The life expectancy chosen by the researchers is, well, just an expectation. It’s true that most manufacturers give warranties of 20 to 25 years, so technologically speaking a life expectancy of 30 years is not implausible. However, there are other than technological reasons that may lead to a significantly lower life expectancy. The scientists note that the environmental score of solar panels will improve, because they are becoming more efficient each year. (They also become thinner, so less energy is needed to make them). Most likely they will also become cheaper.
That means that in 15 to 20 years time, if the evolution in efficiency carries on the way it does now, a solar panel with an efficiency of 10 percent produced today will have to compete with cheaper solar panels that have efficiencies of about 20 percent. Moreover, and that’s a fact that the researchers are not taking into account, solar cells degrade in time. Typically, the warranty given by solar cell manufacturers covers just 80 percent of power output. All this means that it may make economic sense to substitute older panels with newer panels before they are 30 years old. Again, even in that case the ecological score will probably still be better than the one of fossil fuels, but the point is that the gap can become very small.
For rooftop and ground-base installations, the eco-friendliness can be good or doubtful, depending on the solar insolation and the life expectancy. But if we consider solar panels mounted on gadgets like laptops or mobile phones, solar energy becomes a plainly bad idea.

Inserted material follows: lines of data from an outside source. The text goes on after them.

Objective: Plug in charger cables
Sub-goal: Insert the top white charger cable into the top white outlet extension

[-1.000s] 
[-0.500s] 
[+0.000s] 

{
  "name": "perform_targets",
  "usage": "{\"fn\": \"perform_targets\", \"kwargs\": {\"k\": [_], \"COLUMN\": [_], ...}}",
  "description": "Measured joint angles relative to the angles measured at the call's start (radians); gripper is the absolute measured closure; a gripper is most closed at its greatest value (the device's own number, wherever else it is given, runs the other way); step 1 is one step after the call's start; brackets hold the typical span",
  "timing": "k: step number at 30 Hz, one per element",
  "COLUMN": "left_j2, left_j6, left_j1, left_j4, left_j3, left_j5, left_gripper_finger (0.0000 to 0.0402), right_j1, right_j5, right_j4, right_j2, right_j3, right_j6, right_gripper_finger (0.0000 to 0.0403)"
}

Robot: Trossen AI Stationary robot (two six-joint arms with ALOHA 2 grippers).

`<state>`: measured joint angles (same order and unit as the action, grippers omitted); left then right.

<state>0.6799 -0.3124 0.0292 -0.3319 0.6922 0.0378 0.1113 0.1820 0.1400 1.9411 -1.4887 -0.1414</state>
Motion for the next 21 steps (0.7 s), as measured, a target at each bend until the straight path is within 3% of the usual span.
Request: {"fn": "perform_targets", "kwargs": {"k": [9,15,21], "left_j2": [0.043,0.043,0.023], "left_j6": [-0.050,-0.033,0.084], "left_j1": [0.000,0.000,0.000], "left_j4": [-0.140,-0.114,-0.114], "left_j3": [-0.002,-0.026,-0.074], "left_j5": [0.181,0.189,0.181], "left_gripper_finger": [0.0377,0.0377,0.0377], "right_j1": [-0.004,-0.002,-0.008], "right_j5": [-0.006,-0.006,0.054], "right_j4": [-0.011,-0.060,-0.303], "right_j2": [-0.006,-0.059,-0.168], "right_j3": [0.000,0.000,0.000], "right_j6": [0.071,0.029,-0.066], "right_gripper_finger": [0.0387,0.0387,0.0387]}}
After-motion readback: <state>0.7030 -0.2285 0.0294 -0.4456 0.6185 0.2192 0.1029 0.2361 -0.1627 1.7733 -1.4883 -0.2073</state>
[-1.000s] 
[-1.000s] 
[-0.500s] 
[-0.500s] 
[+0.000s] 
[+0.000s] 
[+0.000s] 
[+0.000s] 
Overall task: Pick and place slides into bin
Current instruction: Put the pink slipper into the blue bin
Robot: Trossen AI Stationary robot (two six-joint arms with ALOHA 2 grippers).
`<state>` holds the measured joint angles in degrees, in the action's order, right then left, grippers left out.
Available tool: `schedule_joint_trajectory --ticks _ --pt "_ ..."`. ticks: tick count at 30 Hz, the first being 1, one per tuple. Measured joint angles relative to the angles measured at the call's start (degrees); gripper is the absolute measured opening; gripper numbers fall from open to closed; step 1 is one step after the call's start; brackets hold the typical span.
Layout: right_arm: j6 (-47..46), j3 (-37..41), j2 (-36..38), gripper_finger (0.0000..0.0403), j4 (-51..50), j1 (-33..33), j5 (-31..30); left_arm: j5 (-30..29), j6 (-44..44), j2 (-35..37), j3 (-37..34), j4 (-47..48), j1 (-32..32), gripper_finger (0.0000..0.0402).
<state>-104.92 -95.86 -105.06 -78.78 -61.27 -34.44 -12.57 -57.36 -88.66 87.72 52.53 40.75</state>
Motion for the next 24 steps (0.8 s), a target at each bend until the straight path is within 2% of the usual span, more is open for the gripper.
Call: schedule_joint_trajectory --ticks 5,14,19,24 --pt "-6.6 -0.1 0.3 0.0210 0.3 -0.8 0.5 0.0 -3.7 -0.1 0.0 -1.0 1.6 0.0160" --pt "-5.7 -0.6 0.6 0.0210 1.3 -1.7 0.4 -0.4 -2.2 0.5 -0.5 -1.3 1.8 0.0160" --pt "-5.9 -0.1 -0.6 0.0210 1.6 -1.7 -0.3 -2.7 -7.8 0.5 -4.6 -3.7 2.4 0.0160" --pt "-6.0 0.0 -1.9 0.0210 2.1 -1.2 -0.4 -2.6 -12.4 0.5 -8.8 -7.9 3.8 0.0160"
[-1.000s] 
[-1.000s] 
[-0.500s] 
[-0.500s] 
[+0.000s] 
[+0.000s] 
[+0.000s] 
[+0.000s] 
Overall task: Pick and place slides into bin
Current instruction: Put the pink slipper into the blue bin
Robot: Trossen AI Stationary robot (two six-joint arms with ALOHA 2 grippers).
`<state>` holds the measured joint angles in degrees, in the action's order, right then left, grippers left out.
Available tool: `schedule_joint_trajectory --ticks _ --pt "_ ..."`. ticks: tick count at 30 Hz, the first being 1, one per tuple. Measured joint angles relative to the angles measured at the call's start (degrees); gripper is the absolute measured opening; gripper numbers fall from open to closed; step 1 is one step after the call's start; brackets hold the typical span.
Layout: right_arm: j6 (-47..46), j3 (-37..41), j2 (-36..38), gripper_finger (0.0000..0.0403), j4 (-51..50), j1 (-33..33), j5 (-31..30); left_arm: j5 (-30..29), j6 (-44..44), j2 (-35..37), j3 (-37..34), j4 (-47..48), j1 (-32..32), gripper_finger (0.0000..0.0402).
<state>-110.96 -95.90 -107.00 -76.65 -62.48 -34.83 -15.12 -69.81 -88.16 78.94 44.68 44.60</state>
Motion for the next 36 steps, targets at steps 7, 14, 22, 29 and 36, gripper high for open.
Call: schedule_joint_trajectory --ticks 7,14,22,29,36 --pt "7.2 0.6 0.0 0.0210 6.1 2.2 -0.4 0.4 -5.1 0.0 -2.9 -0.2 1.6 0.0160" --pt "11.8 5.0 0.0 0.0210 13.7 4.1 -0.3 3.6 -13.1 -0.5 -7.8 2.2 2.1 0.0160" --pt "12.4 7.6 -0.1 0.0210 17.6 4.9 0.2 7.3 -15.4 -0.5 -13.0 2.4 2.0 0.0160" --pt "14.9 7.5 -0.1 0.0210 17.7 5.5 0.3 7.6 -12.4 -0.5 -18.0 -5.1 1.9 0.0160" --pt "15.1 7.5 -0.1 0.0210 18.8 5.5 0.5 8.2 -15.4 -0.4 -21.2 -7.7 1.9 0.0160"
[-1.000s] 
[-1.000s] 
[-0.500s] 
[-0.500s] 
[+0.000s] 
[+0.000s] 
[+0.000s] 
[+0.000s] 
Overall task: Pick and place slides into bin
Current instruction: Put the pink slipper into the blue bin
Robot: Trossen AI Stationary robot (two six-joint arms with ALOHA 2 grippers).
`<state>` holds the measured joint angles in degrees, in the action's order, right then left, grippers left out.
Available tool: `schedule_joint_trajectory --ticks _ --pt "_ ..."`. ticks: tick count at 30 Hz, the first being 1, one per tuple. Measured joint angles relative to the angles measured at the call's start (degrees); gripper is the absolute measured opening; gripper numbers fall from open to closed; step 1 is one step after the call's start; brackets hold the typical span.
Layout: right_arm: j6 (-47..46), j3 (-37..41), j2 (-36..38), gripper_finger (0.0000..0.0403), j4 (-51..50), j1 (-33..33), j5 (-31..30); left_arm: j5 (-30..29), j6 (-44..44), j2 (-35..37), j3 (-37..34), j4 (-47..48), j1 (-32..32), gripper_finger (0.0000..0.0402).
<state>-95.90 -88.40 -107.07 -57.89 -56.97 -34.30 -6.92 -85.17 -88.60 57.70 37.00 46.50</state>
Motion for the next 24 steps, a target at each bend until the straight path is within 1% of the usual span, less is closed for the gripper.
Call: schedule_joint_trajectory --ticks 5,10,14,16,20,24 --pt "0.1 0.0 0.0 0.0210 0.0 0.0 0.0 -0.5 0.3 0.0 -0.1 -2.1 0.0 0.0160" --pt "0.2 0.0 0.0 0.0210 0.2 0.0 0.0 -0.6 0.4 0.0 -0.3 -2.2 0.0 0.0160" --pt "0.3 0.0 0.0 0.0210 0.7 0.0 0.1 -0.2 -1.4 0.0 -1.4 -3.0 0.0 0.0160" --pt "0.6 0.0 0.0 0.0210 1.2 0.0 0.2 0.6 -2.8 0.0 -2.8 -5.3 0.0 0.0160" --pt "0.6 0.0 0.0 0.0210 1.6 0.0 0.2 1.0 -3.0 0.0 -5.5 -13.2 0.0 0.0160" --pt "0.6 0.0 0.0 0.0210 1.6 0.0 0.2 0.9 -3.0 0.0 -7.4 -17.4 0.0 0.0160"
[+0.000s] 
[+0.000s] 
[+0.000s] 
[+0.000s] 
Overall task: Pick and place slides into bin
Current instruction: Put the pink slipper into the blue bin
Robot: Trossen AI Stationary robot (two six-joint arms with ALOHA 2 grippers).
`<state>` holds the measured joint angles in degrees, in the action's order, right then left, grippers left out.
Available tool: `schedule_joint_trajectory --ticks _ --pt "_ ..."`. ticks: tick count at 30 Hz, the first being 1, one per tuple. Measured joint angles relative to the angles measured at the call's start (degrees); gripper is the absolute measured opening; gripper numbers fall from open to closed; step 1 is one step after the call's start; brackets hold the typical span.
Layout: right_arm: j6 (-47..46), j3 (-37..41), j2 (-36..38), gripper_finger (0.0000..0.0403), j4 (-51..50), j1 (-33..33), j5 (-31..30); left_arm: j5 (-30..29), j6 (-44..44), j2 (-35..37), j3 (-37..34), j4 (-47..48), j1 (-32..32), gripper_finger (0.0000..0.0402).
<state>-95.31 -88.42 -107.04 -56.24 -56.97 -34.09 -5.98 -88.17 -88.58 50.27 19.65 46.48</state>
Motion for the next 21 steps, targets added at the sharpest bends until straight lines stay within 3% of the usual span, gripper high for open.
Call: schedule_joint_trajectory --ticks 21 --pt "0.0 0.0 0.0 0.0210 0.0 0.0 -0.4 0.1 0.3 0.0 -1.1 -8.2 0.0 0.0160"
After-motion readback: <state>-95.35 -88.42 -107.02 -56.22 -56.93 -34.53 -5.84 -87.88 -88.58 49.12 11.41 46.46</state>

If we take a life expectancy of 3 years (already quite optimistic for most gadgets) and a solar insolation of 900 kWh/m² (quite optimistic too, since these things are not lying on a roof), the result is 1,038 gram CO2 per kWh in the worst case scenario (high-efficient mono-crystalline cells produced in the US). That means that it is better for the environment to power a gadget with electricity generated by coal, rather than by a solar panel.
All this does not mean that PV solar energy should not be promoted. For one thing, it’s much better using silicon wafers to make energy generating equipment instead of energy guzzling equipment (like computers, mobile phones and car electronics). But some facts have to be faced.
First, solar cells are far from a zero emission technology. Two: solar panels can be a doubtful choice in less sunny regions. Three: solar panels mounted on gadgets are completely insane. Four: solar cells should be recycled. Five: some law or incentive should be introduced to guarantee a life expectancy of 30 years. And if possible, solar thermal power should have priority over solar PV power.
It should be realized that solar panels first raise the amount of greenhouse gasses before they help lowering them. If the world would embark on a giant deployment of solar energy, the first result would be massive amounts of extra greenhouse gasses, due to the production of the cells.
Use solar panels to produce solar panels
A better strategy would be to use already available solar panels to produce more solar panels. The scientists calculated that the ecological burden of solar panels can be halved if 100 percent of energy in the factories would be delivered by solar energy.
I did not do the calculations for air pollution and heavy metals, but since these are mainly produced by energy use for production, the conclusions must be similar.